> _DIRECTIONS_
Quote verbatim the span of lines that begins the listing below and closes with the line containing "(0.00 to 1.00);".

> _RECORDS SUPPLIED_
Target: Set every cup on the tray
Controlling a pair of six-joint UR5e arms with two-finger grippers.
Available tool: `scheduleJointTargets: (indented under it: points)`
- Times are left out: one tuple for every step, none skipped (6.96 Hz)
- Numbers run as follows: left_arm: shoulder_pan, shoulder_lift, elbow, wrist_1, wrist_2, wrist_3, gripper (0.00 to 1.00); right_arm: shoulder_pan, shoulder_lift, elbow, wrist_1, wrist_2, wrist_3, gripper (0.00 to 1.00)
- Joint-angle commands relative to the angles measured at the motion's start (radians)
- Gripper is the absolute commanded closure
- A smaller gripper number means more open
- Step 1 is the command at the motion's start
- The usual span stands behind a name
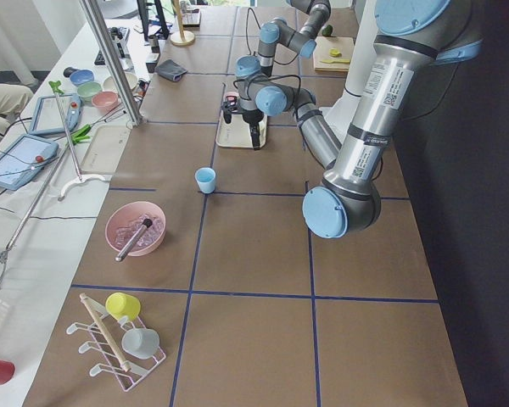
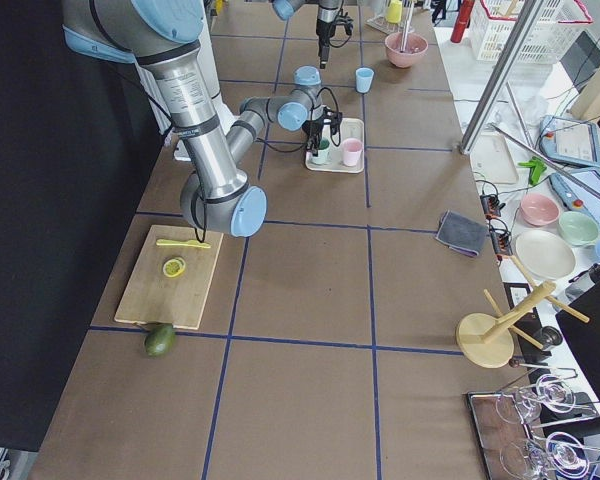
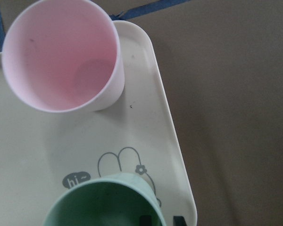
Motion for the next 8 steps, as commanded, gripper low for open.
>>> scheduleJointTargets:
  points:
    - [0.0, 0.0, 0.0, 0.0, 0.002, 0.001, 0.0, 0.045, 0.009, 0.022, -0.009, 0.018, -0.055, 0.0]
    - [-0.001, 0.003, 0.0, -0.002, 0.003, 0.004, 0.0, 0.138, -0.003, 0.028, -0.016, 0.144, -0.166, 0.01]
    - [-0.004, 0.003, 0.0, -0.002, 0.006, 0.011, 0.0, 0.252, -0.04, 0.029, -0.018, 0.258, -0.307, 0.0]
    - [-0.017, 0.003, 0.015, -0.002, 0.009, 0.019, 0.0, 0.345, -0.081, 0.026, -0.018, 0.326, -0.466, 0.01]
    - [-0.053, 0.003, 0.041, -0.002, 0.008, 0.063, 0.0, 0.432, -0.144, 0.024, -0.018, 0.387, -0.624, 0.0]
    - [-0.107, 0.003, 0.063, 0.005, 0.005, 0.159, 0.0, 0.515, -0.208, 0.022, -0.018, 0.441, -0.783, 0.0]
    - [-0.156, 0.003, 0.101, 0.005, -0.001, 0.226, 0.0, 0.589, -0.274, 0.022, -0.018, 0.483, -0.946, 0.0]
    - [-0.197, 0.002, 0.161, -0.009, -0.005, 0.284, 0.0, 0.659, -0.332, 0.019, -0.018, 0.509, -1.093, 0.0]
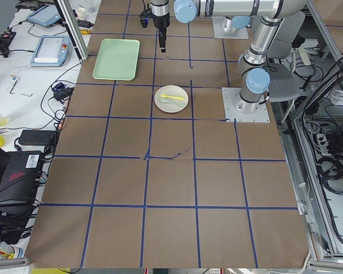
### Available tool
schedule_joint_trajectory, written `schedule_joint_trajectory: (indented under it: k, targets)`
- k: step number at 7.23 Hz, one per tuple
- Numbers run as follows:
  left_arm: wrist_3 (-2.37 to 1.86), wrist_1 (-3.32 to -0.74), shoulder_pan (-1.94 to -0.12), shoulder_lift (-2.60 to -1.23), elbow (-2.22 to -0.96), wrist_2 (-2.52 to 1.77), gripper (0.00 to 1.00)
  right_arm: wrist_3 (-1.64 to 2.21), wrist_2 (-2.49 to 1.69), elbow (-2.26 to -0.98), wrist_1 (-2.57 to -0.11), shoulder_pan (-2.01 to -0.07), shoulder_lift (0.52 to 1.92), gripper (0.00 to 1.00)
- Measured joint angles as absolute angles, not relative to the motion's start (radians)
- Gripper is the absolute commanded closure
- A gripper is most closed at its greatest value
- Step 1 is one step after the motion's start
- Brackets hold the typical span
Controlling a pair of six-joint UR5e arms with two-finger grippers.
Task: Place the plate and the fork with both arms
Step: 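Move the left gripper toward the white plate with spoon and fork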
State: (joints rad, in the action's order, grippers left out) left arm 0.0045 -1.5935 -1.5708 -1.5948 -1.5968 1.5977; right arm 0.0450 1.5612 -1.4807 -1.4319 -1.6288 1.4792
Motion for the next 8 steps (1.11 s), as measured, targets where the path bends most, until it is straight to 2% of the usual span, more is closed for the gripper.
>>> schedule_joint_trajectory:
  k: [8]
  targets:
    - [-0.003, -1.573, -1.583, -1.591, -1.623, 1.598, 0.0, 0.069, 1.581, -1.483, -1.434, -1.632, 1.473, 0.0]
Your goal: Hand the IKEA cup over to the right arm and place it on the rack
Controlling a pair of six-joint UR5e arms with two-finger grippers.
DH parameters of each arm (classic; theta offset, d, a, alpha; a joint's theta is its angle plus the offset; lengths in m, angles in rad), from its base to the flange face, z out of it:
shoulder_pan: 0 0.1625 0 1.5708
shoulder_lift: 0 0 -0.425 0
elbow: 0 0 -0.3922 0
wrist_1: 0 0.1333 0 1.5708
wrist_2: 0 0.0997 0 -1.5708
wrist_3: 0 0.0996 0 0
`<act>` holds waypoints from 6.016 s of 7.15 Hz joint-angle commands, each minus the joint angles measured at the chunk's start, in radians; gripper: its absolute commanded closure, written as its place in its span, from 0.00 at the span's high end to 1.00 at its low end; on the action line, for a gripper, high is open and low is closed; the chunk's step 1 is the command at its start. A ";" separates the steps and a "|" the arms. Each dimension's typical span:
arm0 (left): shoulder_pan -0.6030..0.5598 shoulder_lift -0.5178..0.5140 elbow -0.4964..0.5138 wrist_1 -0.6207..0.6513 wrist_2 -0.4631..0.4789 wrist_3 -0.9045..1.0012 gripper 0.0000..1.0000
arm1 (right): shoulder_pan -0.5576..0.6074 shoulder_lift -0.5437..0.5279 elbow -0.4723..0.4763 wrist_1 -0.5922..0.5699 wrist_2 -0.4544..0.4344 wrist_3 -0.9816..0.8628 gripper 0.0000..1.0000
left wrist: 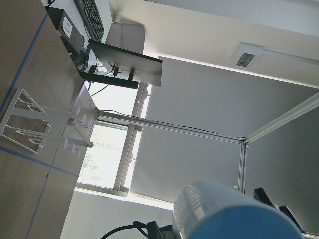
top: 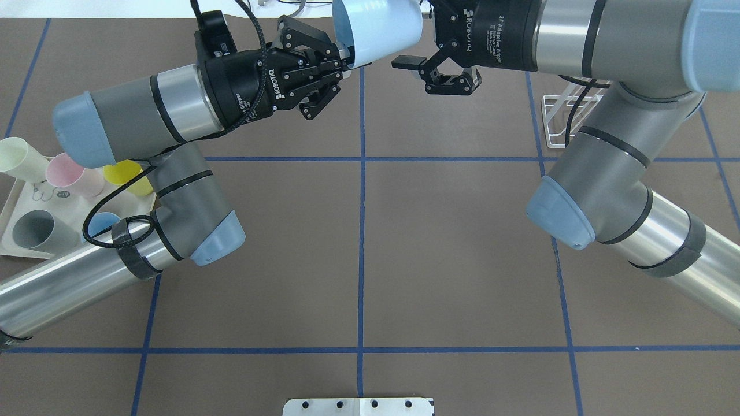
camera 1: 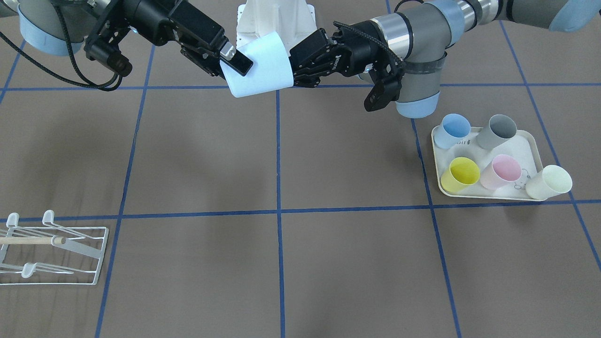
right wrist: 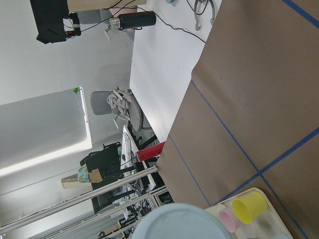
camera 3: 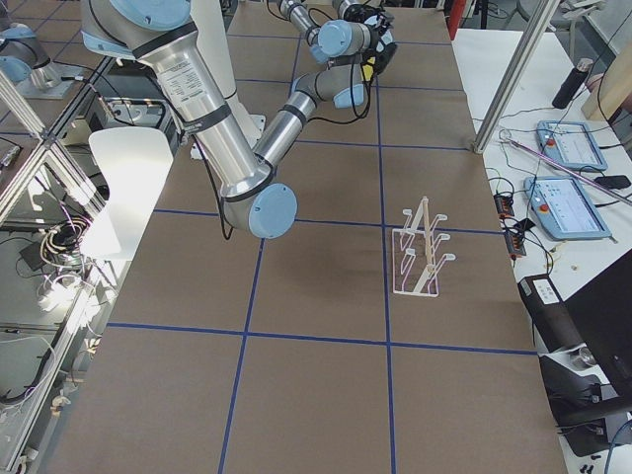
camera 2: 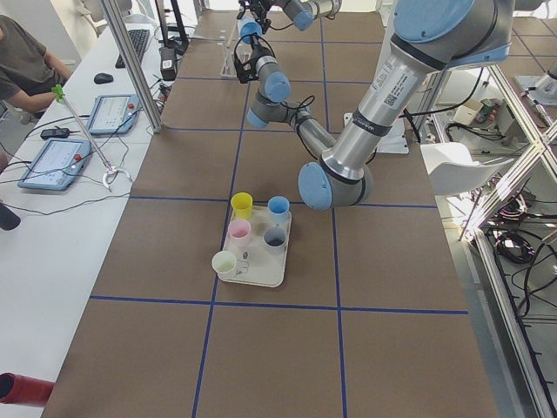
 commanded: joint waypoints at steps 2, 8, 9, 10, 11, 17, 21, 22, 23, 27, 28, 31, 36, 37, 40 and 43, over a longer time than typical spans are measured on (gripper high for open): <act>0.000 0.000 0.000 0.006 -0.001 0.008 0.64 | 0.001 -0.002 0.001 0.010 -0.002 0.071 0.00; -0.012 0.038 0.003 0.004 -0.005 0.101 0.89 | 0.089 -0.085 -0.014 -0.003 0.002 -0.057 0.00; -0.014 0.049 0.008 0.004 -0.005 0.144 0.89 | 0.126 -0.125 -0.032 -0.032 0.002 -0.176 0.00; -0.015 0.057 0.012 0.004 -0.005 0.157 0.89 | 0.155 -0.127 -0.032 -0.160 0.003 -0.314 0.00; -0.014 0.057 0.025 0.004 -0.005 0.162 0.89 | 0.180 -0.133 -0.028 -0.269 -0.032 -0.484 0.00; -0.011 0.058 0.043 0.004 -0.003 0.162 0.89 | 0.110 -0.244 0.035 -0.638 -0.450 -1.001 0.00; -0.014 0.057 0.043 0.006 -0.003 0.168 0.90 | 0.067 -0.264 0.001 -0.640 -0.508 -1.015 0.00; -0.012 0.058 0.043 0.006 -0.003 0.168 0.90 | 0.062 -0.264 -0.011 -0.638 -0.526 -1.015 0.00; -0.012 0.057 0.043 0.006 -0.003 0.168 0.91 | 0.061 -0.267 -0.016 -0.640 -0.534 -1.015 0.00; -0.006 0.057 0.043 0.006 -0.003 0.166 0.91 | 0.048 -0.386 0.059 -0.634 -0.548 -1.012 0.00; -0.006 0.058 0.042 0.006 -0.003 0.166 0.91 | 0.044 -0.409 0.075 -0.634 -0.546 -1.012 0.00; -0.006 0.058 0.041 0.006 -0.003 0.166 0.91 | 0.039 -0.446 0.080 -0.629 -0.549 -1.012 0.00; -0.006 0.058 0.040 0.006 -0.003 0.166 0.91 | 0.035 -0.443 0.055 -0.626 -0.552 -1.015 0.00; -0.006 0.058 0.040 0.006 -0.003 0.166 0.91 | 0.035 -0.442 0.050 -0.626 -0.552 -1.015 0.00; -0.008 0.058 0.037 0.004 -0.005 0.166 0.91 | 0.035 -0.439 0.035 -0.623 -0.552 -1.033 0.00; -0.008 0.058 0.035 0.004 -0.005 0.166 0.91 | 0.035 -0.431 0.018 -0.622 -0.552 -1.040 0.00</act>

> _TASK OUTPUT_
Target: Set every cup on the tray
Controlling a pair of six-joint UR5e arms with two-finger grippers.
Available tool: `scheduleJointTargets: (indented under it: points)`
- Times are left out: one tuple for every step, none skipped (6.96 Hz)
- Numbers run as follows: left_arm: shoulder_pan, shoulder_lift, elbow, wrist_1, wrist_2, wrist_3, gripper (0.00 to 1.00); right_arm: shoulder_pan, shoulder_lift, elbow, wrist_1, wrist_2, wrist_3, gripper (0.00 to 1.00)

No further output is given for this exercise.